YOUR INSTRUCTIONS: Your answer should be one number, the count of lines in the listing below containing the word "pole".

EXCERPTED RECORDS:
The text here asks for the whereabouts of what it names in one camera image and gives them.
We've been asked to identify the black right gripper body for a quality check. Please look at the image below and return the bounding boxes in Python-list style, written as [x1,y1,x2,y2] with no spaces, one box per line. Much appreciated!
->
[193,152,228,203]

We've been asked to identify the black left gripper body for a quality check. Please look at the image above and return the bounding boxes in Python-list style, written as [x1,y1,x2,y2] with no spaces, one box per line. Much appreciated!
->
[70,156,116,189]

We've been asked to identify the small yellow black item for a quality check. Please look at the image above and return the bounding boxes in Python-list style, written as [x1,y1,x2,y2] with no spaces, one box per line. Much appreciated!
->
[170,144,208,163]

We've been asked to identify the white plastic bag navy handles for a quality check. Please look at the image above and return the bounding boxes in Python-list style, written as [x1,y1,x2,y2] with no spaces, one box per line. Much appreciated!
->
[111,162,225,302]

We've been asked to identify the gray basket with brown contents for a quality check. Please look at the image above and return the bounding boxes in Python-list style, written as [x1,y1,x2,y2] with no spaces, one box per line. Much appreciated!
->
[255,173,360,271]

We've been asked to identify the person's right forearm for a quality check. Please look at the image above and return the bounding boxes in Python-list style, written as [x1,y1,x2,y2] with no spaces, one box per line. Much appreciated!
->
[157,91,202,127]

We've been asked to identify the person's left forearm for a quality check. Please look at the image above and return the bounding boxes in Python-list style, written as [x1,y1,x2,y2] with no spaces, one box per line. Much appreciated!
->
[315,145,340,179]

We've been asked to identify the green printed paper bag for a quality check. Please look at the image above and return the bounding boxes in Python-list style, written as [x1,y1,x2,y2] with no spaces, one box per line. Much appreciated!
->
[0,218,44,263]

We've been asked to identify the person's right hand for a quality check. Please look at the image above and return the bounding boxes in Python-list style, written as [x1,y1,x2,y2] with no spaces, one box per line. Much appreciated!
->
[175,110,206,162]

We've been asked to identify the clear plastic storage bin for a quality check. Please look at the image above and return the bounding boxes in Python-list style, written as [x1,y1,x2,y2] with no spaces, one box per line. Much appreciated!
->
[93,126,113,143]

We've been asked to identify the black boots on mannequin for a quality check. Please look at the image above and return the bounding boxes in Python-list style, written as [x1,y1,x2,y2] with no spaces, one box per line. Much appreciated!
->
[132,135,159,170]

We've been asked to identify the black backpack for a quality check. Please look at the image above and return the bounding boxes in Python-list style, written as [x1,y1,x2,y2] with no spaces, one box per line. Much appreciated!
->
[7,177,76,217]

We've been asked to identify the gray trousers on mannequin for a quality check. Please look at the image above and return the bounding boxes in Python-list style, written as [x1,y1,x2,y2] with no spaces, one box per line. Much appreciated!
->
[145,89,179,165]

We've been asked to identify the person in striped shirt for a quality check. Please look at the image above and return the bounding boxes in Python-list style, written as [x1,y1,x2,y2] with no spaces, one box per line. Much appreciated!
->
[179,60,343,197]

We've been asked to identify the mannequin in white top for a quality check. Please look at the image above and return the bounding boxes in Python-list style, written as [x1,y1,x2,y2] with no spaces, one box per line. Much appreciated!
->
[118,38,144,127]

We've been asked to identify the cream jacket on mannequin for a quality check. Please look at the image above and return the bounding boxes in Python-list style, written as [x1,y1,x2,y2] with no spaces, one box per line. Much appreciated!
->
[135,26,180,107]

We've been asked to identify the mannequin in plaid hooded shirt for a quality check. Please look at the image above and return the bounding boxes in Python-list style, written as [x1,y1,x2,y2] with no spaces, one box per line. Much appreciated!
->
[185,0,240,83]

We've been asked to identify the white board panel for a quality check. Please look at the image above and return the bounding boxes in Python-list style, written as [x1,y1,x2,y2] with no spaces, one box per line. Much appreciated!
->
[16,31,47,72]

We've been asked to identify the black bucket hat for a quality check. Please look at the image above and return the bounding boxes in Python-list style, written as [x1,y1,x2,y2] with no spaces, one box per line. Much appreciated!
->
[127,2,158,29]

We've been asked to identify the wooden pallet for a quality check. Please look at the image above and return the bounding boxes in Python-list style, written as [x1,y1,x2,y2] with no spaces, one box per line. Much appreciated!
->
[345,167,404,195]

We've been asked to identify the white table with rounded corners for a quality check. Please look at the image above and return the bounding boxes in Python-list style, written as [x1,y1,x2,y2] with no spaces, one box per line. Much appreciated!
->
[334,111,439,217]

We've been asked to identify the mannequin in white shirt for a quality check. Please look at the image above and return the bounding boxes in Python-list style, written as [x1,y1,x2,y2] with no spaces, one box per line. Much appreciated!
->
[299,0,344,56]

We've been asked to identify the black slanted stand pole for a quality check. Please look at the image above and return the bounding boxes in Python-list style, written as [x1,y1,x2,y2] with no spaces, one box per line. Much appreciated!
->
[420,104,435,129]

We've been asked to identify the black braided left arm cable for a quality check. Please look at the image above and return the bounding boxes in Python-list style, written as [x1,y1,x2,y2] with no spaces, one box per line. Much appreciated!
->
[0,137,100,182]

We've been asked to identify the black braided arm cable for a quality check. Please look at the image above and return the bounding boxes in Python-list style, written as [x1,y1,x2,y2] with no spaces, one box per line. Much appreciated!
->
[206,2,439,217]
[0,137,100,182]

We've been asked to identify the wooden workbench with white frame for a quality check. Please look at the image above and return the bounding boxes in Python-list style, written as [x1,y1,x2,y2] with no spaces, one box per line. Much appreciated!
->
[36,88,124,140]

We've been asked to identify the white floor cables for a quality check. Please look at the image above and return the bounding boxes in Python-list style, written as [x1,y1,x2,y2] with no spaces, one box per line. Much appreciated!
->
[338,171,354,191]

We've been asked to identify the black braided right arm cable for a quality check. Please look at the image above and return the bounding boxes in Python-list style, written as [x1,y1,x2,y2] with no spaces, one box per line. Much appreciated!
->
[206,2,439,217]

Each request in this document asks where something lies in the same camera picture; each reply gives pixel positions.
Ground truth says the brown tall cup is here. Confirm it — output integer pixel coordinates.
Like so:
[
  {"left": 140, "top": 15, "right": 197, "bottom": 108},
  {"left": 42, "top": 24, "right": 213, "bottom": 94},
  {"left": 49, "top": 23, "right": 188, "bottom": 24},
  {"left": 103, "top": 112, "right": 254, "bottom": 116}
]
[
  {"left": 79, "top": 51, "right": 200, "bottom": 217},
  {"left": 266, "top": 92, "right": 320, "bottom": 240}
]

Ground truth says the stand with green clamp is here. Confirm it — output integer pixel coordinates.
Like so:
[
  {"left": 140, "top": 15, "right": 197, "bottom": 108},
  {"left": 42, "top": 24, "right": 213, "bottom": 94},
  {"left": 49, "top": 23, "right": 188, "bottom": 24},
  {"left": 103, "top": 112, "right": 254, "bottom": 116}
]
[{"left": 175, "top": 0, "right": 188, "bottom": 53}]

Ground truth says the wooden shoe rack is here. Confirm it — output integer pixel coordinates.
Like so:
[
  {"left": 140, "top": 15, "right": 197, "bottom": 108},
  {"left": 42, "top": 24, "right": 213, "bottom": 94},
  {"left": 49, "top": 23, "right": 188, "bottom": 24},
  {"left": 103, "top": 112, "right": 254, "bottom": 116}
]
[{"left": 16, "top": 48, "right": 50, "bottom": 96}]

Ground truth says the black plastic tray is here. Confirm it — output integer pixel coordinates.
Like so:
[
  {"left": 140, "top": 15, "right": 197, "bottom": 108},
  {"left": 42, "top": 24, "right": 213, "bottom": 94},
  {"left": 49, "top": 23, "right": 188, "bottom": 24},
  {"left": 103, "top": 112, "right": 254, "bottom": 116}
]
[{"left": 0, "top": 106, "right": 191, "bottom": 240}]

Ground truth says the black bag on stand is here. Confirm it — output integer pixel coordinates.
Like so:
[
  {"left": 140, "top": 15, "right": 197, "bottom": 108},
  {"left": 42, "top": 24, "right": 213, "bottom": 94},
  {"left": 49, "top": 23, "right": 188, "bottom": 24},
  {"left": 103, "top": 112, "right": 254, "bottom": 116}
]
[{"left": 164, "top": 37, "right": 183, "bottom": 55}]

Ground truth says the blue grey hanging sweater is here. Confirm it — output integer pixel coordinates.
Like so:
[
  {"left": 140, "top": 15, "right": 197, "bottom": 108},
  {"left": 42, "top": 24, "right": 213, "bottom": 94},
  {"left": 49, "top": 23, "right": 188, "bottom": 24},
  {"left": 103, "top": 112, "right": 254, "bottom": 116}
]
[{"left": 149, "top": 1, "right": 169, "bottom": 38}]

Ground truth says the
==
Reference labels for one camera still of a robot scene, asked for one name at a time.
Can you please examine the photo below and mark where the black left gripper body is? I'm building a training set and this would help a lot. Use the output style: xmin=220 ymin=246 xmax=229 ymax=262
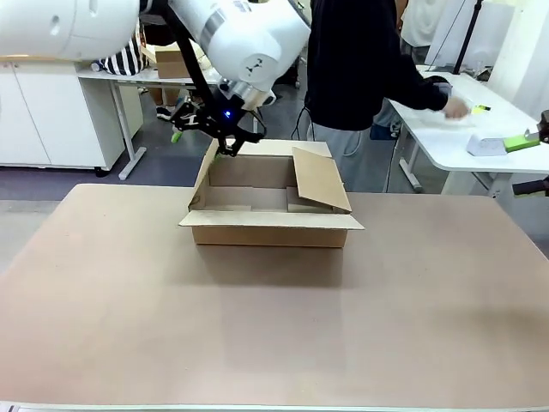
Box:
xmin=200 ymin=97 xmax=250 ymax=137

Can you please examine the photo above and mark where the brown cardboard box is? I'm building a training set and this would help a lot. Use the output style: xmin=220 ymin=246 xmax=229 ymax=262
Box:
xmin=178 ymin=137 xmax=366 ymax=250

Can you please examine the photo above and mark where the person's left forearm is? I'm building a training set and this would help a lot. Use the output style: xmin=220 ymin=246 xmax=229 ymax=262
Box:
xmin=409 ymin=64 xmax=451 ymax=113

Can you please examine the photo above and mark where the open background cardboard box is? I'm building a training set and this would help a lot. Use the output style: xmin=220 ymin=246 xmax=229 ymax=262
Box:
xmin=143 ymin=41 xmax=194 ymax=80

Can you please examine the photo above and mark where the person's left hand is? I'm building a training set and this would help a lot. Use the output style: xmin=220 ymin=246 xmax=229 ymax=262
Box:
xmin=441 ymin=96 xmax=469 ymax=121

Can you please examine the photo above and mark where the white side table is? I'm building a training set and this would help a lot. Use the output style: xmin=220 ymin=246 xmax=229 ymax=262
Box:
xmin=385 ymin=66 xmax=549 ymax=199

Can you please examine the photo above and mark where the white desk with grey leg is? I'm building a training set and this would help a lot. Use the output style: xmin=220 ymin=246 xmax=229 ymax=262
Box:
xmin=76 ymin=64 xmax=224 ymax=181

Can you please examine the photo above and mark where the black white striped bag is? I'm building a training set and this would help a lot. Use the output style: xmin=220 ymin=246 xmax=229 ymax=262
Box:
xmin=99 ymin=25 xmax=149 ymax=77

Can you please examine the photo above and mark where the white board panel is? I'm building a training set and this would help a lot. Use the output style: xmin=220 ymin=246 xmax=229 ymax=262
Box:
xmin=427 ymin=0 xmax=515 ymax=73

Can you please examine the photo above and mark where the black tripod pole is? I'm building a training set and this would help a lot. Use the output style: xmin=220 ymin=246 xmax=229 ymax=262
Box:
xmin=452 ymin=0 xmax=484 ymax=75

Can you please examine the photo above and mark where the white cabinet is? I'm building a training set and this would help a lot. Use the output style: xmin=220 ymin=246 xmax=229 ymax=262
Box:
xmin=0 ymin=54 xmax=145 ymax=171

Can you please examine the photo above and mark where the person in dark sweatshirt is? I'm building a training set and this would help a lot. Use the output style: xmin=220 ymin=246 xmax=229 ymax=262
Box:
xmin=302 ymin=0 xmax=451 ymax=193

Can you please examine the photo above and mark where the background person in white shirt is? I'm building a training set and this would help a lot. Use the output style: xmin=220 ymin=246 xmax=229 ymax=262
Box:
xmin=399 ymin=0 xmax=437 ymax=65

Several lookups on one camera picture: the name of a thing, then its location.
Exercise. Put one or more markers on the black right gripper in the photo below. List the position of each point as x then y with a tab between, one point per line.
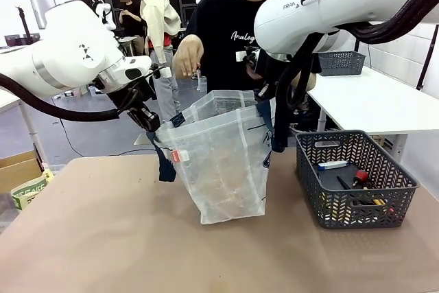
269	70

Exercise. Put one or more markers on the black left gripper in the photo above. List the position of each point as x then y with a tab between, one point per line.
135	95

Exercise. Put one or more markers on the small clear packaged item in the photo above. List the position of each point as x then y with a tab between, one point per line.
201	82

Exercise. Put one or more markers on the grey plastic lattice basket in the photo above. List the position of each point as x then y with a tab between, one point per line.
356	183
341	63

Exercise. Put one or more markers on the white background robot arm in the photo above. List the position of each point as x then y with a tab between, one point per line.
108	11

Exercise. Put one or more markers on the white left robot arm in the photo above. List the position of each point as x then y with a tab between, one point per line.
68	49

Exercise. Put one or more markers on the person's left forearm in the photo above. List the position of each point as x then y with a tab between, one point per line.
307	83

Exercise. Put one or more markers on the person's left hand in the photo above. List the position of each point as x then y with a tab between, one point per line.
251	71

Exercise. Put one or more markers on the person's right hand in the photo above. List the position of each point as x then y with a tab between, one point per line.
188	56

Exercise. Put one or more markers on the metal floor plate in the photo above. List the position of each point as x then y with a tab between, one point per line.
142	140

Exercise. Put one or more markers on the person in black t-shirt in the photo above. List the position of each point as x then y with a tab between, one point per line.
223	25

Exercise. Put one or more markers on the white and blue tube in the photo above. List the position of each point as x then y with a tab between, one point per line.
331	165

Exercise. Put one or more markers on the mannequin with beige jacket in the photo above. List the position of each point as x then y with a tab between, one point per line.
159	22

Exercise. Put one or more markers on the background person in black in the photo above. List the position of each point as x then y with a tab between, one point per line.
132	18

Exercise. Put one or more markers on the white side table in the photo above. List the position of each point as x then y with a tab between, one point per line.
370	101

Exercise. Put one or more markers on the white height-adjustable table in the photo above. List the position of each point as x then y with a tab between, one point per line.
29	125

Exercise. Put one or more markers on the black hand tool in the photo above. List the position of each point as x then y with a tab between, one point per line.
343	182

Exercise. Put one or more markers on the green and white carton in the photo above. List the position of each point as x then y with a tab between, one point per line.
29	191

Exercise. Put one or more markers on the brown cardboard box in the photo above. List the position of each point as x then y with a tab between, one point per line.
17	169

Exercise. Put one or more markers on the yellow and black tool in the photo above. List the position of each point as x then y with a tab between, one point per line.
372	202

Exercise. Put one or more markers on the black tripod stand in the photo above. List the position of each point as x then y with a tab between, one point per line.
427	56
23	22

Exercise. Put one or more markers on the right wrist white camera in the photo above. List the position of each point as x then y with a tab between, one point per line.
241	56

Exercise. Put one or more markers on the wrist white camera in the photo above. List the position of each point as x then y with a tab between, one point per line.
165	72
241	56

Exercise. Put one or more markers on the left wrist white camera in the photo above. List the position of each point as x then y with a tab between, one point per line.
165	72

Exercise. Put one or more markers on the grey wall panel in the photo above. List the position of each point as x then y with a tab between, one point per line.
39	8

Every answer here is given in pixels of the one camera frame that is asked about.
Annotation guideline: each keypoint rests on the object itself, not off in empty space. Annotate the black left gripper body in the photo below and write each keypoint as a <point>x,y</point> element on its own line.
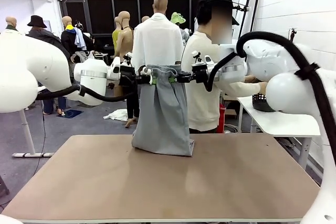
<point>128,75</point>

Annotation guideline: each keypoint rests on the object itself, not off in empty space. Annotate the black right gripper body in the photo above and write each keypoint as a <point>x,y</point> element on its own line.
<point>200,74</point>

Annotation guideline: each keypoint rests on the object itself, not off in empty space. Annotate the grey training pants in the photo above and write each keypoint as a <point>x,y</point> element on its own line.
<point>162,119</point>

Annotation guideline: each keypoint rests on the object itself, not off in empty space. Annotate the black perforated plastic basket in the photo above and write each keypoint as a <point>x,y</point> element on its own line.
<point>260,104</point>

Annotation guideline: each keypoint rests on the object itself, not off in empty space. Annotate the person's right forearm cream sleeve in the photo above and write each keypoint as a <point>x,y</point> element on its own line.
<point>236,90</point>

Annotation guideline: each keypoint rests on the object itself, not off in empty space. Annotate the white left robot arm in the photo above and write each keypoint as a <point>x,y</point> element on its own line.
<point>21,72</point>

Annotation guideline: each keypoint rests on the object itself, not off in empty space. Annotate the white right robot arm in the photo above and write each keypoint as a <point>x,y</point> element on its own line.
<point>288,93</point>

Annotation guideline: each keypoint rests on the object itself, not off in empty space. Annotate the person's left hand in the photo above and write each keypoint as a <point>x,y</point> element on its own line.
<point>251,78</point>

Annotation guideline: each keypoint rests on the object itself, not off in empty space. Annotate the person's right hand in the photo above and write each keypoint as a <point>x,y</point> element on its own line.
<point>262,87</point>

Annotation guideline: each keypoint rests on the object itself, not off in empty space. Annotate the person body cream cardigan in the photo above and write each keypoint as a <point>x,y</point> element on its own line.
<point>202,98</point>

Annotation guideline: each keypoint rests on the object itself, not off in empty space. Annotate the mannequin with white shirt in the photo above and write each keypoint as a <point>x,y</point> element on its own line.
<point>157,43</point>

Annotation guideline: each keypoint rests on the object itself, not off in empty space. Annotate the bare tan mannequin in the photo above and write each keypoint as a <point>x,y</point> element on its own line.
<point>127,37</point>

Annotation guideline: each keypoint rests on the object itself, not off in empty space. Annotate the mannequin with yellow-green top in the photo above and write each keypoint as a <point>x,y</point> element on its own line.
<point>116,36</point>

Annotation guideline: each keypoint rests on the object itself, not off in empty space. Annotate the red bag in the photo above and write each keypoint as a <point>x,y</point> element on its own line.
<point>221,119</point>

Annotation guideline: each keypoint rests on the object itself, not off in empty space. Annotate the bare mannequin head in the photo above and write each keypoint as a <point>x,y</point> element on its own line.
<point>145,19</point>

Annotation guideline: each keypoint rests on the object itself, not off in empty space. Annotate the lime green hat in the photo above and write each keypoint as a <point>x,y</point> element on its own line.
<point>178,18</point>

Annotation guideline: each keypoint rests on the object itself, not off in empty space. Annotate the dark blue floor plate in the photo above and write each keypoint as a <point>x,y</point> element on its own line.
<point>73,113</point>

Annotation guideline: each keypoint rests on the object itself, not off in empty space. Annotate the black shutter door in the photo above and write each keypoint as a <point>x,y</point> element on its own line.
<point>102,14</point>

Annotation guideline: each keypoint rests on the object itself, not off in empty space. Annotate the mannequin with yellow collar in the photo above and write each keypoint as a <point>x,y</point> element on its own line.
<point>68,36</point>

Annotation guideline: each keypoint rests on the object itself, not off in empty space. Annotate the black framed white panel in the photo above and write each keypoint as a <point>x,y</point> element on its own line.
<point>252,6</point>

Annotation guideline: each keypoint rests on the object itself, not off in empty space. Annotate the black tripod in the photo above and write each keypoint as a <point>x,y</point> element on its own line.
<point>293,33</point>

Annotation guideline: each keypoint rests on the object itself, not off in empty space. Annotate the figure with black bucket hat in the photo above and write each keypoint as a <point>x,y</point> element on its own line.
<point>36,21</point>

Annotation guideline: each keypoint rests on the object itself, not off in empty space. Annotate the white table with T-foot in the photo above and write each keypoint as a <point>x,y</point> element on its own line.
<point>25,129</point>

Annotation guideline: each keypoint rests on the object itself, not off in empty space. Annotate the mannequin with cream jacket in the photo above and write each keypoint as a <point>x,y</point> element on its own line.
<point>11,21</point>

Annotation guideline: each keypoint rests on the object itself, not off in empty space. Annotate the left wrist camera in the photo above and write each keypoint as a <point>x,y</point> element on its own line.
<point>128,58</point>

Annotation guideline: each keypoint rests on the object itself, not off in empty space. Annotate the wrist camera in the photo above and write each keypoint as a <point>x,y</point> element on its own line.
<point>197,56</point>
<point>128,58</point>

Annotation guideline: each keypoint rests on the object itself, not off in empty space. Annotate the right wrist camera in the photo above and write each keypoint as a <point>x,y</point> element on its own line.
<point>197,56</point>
* * *
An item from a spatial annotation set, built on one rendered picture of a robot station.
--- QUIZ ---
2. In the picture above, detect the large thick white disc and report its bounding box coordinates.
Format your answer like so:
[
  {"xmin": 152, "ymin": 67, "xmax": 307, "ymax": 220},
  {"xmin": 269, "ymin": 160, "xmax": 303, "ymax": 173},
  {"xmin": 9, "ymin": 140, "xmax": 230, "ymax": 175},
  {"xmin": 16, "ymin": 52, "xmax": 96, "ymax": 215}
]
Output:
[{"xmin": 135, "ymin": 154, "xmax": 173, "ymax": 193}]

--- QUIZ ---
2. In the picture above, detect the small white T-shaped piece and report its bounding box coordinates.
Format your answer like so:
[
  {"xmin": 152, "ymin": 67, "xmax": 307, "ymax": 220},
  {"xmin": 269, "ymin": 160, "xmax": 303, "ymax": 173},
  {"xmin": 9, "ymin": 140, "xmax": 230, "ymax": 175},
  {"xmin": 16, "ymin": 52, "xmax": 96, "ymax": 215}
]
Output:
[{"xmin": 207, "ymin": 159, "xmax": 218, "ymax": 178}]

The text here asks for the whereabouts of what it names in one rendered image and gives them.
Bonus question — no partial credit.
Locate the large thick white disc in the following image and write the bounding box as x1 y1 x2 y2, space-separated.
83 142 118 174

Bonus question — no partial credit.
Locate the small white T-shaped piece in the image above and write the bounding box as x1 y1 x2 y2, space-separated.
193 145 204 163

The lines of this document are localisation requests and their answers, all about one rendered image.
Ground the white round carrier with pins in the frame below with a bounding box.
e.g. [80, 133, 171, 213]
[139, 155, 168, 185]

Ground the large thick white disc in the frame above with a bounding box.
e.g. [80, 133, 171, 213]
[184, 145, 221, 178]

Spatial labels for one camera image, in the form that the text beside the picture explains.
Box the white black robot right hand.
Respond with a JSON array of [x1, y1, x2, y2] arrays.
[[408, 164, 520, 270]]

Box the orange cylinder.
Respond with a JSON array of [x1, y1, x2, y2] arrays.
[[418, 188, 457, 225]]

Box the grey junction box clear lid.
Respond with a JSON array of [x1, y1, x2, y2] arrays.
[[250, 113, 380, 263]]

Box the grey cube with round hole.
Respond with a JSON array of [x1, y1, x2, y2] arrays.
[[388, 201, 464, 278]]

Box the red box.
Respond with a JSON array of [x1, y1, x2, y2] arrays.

REPLY TO THE EXERCISE: 2